TO DO:
Once the line with "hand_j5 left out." is found in the entries below, repeat it and each following line exactly, up to and including the line with "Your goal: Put". Add no other lines.

[Data extracted from a collection]

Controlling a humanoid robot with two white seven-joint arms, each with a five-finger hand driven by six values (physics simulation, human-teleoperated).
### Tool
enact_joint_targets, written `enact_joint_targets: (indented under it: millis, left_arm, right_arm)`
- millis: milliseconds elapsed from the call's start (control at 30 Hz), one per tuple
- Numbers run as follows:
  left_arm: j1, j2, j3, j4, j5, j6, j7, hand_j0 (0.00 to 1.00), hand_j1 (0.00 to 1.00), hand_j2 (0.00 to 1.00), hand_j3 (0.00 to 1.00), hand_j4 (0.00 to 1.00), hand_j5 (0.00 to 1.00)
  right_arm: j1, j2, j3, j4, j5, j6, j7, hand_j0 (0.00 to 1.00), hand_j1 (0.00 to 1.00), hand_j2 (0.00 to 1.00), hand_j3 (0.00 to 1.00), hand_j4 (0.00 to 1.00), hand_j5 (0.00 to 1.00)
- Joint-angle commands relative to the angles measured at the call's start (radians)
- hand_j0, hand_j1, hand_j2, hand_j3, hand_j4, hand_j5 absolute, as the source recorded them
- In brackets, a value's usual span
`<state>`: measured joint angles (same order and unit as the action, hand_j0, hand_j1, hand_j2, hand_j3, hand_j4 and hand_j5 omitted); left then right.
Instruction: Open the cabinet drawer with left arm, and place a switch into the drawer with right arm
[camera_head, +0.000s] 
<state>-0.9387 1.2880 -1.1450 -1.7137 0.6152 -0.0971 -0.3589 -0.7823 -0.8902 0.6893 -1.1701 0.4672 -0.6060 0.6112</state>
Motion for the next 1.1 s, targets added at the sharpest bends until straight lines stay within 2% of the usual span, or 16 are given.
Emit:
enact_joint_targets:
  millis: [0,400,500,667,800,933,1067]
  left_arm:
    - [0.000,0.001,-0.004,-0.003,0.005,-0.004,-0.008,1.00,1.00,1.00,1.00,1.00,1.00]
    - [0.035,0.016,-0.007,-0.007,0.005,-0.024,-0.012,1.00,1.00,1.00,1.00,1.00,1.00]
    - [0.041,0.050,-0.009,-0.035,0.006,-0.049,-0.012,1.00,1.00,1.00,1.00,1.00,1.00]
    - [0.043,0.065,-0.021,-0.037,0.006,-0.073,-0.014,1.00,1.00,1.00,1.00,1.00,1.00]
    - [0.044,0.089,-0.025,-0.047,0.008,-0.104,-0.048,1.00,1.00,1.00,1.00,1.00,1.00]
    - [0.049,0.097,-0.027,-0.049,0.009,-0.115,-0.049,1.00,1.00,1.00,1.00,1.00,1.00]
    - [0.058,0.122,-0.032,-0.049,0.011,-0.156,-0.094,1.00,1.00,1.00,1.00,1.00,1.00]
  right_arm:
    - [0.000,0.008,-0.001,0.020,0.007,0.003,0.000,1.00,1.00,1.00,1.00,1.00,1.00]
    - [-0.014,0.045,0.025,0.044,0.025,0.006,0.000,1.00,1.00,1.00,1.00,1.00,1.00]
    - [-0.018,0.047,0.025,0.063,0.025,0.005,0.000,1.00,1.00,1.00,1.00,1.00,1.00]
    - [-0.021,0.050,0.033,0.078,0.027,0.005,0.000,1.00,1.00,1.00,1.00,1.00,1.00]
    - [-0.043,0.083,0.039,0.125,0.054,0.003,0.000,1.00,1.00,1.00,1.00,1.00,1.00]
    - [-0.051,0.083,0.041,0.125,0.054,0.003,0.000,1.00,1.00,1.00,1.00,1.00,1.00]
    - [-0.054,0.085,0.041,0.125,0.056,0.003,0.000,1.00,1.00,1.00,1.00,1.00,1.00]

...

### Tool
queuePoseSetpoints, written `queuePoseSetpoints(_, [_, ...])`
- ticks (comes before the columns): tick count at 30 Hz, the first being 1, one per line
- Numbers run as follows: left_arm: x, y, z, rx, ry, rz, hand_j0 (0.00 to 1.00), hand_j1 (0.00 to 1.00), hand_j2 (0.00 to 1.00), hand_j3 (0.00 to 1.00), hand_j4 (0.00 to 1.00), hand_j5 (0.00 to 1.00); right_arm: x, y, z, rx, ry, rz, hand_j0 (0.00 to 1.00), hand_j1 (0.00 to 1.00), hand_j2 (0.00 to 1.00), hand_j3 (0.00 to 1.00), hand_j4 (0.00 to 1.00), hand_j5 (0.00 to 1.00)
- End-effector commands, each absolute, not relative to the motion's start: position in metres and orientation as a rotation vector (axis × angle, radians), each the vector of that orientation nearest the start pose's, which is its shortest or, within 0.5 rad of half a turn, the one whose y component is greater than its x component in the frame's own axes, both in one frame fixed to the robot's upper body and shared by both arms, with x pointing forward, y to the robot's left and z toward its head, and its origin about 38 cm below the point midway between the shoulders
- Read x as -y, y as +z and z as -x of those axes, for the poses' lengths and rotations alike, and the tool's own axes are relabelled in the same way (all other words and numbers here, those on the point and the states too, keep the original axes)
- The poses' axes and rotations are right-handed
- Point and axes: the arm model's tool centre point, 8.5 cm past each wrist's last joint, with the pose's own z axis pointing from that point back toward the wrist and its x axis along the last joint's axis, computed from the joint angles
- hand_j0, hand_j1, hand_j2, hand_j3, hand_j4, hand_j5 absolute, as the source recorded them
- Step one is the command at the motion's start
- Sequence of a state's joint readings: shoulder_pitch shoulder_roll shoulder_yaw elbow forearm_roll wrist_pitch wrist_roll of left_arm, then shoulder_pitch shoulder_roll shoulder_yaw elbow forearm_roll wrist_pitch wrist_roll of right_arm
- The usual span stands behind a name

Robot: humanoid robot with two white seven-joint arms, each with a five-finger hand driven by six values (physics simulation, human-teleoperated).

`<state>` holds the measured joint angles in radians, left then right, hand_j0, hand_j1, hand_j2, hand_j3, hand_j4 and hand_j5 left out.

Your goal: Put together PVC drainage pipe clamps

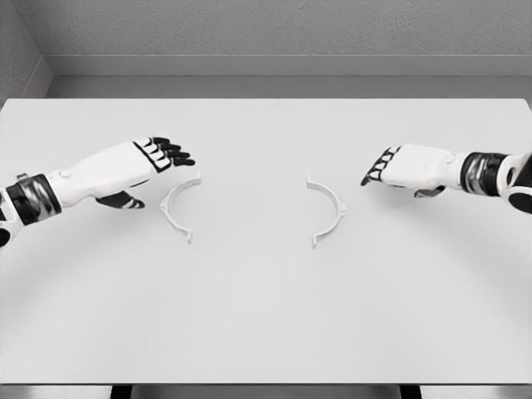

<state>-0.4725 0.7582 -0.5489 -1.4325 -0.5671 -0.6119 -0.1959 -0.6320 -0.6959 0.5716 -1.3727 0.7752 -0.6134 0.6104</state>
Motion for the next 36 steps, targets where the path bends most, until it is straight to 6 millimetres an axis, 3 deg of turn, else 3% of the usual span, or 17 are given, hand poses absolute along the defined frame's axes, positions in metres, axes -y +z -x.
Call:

SOLUTION:
`<state>` holds the measured joint angles in radians, left then right, hand_j0, hand_j1, hand_j2, hand_j3, hand_j4 and hand_j5 left out.

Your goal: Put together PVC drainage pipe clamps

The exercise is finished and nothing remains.